Your job is to set down the stretch of entries that opens with the line containing "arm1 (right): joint" and closes with the line containing "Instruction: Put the". Keep both end lines, copy each exactly, and add nothing.

····················

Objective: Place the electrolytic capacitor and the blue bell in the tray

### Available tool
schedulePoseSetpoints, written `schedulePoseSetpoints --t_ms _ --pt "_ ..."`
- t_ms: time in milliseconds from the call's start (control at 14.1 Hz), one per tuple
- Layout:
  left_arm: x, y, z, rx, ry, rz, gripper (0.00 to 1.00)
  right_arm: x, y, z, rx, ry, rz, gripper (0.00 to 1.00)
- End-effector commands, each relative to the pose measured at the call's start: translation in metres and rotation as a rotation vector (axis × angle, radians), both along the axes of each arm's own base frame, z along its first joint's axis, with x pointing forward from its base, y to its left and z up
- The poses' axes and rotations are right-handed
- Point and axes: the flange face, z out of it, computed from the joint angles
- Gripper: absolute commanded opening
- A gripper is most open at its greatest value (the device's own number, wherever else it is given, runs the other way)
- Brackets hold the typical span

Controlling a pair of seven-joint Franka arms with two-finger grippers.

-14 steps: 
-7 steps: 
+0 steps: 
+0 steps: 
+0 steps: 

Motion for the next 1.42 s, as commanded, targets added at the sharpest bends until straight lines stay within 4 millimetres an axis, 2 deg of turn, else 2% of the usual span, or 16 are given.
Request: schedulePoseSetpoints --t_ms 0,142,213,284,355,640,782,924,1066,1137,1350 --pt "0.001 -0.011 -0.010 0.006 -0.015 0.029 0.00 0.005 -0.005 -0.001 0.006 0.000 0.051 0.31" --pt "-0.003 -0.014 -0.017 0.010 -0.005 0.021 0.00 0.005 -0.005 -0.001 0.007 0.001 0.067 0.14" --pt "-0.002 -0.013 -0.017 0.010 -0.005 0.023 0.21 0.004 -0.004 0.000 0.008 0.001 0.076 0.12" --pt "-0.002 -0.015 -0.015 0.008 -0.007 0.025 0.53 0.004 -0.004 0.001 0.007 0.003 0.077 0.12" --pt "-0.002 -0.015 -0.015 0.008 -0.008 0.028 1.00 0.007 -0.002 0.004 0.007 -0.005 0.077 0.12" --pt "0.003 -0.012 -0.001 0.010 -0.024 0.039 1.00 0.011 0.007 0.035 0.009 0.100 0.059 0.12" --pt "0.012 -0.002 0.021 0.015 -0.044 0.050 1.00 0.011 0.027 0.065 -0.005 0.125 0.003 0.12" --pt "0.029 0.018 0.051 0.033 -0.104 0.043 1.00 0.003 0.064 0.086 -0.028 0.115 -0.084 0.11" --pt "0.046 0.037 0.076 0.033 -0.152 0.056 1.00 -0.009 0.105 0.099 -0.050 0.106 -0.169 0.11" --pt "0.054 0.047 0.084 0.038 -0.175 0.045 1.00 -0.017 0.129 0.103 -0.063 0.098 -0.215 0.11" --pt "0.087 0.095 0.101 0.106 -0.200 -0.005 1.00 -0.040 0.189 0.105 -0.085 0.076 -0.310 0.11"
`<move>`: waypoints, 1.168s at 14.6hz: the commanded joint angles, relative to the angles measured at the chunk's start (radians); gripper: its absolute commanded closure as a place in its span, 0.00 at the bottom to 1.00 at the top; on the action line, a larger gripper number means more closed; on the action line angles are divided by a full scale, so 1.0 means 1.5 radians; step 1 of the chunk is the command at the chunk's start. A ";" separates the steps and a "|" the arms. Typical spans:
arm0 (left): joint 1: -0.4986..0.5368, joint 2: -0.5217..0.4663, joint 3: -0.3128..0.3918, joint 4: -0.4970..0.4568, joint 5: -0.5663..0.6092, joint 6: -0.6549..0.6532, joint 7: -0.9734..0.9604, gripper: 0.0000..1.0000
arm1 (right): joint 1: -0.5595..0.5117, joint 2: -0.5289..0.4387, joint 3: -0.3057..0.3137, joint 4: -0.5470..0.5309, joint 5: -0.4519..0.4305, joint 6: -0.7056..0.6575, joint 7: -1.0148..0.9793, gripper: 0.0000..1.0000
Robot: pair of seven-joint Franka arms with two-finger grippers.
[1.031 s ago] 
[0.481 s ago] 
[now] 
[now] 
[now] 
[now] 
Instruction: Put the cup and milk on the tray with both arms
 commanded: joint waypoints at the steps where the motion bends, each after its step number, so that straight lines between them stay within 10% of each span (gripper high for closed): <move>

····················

**TASK RESPONSE**
arm1 (right): joint 1: -0.5595..0.5117, joint 2: -0.5289..0.4387, joint 3: -0.3057..0.3137, joint 4: -0.5470..0.5309, joint 5: -0.4519..0.4305, joint 6: -0.7056..0.6575, joint 7: -1.0148..0.9793, gripper: 0.0000..1.0000
Robot: pair of seven-joint Franka arms with two-finger grippers.
[1.031 s ago] 
[0.481 s ago] 
[now] 
[now] 
[now] 
[now] 
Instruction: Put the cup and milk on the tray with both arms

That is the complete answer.